= Beginning of Section =

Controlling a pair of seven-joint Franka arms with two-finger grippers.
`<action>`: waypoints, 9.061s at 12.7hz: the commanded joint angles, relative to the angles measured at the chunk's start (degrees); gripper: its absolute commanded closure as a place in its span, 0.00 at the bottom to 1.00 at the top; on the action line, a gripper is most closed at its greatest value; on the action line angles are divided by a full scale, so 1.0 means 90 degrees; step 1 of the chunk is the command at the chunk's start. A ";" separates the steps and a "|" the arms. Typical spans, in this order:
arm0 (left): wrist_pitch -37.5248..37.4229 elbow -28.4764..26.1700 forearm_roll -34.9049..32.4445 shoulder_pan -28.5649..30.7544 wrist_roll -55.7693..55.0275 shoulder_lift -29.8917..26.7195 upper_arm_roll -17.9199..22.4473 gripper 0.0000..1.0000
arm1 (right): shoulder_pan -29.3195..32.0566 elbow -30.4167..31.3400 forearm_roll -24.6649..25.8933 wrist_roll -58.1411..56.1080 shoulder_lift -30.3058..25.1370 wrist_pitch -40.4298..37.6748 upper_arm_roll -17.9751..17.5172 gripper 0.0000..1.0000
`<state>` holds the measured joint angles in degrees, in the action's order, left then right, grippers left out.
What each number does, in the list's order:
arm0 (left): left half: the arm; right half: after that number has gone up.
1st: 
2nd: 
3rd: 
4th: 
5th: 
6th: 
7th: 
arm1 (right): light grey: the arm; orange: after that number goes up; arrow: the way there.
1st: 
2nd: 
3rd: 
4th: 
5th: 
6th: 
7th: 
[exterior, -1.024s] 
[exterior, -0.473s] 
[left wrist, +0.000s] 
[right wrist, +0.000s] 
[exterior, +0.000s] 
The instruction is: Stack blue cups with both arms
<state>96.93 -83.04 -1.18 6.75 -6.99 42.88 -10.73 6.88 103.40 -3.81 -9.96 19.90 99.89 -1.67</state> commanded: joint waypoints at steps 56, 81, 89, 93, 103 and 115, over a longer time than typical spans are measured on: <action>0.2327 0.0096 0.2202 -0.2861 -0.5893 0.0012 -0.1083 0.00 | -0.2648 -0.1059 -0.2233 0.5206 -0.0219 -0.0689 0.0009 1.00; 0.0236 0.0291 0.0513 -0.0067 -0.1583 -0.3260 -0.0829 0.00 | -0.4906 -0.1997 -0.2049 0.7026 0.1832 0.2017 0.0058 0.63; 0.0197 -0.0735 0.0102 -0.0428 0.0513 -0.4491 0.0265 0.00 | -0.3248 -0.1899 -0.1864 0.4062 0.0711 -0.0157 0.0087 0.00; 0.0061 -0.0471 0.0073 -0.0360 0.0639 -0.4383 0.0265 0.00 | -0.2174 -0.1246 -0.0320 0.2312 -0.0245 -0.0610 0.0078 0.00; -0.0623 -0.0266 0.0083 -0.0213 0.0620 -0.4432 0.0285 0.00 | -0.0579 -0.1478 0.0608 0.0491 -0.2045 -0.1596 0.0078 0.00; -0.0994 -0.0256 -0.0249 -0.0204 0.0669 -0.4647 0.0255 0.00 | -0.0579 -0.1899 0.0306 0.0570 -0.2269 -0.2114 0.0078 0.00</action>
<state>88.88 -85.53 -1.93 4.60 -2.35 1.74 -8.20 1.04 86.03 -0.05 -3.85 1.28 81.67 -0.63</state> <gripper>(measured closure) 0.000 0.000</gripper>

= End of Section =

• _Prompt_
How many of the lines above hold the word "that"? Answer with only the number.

• _Exercise answer_
2